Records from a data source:
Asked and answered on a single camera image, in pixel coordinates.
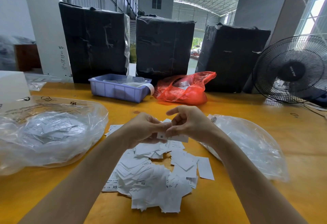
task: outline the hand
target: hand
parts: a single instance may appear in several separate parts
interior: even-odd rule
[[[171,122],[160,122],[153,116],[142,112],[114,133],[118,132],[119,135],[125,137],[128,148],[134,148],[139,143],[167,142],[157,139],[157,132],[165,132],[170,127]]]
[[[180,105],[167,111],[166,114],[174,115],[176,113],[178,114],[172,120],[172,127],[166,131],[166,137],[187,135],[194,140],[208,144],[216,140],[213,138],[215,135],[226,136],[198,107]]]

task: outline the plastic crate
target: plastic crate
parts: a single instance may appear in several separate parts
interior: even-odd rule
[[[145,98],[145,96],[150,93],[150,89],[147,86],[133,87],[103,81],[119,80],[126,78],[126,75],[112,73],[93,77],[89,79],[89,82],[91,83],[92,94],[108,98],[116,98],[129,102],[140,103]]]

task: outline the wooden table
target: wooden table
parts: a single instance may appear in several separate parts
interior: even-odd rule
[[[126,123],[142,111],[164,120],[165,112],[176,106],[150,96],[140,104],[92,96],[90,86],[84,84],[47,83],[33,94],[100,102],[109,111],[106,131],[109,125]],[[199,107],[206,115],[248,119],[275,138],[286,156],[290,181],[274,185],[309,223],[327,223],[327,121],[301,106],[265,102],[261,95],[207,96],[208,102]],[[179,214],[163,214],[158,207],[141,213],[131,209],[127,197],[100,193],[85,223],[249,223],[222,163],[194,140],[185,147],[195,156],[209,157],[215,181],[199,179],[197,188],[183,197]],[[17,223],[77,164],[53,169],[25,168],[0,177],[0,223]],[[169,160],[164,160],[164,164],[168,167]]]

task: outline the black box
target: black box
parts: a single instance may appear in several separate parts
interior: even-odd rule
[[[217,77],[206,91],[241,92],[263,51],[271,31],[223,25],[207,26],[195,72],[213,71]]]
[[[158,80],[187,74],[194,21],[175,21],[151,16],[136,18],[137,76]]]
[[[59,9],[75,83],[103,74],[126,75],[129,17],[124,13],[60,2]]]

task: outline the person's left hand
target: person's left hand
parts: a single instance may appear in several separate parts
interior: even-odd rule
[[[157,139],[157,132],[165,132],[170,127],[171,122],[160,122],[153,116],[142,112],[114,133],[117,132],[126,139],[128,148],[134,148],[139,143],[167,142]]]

---

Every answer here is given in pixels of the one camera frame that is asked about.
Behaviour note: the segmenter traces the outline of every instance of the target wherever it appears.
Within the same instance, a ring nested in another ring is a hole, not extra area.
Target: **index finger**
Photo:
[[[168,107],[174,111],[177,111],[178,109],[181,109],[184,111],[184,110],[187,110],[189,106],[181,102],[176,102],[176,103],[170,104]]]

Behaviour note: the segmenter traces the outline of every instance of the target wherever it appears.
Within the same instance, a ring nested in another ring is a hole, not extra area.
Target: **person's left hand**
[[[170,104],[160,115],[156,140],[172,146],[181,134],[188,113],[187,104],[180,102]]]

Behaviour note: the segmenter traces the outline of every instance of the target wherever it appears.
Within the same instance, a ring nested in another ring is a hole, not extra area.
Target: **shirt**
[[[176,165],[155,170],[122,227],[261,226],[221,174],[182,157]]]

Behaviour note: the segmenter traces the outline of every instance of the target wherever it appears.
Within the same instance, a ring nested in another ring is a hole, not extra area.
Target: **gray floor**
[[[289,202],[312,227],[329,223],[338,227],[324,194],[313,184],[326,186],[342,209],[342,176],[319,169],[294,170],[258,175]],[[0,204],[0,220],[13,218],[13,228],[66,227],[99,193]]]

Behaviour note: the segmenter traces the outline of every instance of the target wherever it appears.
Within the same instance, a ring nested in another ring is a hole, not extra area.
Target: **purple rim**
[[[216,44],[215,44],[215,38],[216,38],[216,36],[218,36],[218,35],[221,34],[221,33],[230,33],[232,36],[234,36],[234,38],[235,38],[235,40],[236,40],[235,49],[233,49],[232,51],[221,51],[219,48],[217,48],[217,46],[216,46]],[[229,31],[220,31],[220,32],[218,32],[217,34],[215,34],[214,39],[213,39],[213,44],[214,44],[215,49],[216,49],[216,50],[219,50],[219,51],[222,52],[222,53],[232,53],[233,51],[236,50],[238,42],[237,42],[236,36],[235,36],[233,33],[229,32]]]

* * *

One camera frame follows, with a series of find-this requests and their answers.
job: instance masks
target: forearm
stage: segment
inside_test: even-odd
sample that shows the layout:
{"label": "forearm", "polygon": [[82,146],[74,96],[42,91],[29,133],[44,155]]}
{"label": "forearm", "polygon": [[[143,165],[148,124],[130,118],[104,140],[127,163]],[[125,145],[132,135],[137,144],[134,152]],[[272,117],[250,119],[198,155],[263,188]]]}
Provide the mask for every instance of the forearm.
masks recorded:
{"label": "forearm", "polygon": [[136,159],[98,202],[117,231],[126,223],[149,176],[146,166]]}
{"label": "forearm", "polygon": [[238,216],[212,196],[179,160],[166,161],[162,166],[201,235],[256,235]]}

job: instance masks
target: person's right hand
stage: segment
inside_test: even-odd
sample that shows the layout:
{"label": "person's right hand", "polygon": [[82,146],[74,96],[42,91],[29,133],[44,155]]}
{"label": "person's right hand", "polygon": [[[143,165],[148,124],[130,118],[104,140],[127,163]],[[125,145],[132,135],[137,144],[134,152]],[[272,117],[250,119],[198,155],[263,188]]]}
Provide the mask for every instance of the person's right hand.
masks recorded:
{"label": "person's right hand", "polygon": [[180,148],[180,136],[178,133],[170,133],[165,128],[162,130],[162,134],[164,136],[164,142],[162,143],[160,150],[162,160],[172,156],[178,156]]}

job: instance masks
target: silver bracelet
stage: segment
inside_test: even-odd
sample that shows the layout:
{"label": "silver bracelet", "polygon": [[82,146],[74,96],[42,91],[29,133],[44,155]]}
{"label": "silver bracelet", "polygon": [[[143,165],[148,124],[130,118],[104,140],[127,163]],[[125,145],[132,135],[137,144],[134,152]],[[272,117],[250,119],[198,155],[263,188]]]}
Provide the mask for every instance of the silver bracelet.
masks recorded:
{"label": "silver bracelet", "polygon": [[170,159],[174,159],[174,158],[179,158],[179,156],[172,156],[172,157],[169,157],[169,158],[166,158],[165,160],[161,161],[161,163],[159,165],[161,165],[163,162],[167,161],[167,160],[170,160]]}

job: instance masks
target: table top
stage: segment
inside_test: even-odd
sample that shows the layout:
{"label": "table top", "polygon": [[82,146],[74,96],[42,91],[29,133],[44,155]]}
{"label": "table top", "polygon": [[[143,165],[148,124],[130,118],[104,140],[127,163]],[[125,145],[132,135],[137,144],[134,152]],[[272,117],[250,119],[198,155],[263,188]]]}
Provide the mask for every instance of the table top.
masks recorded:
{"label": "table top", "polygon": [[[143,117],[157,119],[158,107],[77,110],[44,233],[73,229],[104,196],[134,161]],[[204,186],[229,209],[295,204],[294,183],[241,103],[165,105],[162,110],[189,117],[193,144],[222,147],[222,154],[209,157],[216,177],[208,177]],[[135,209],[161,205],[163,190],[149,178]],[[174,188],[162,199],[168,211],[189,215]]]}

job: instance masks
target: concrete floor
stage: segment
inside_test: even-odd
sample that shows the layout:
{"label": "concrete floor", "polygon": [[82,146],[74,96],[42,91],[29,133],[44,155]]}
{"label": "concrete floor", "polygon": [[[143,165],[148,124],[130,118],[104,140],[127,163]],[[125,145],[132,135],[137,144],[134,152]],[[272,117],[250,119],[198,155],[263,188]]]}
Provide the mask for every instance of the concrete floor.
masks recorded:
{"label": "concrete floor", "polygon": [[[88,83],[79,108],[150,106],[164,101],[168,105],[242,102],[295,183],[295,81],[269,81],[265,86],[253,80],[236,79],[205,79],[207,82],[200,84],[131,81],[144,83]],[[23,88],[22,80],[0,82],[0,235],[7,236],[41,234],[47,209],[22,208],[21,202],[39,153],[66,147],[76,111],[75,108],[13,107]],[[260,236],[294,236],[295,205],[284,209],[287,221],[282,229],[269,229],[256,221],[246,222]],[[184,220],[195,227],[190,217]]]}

REQUIRED WORK
Please copy every line of the records above in which "task" appears.

EXPECTED ANSWER
task: outline the hand
task: outline the plastic crate
task: outline the wooden table
task: outline the black box
task: outline the person's left hand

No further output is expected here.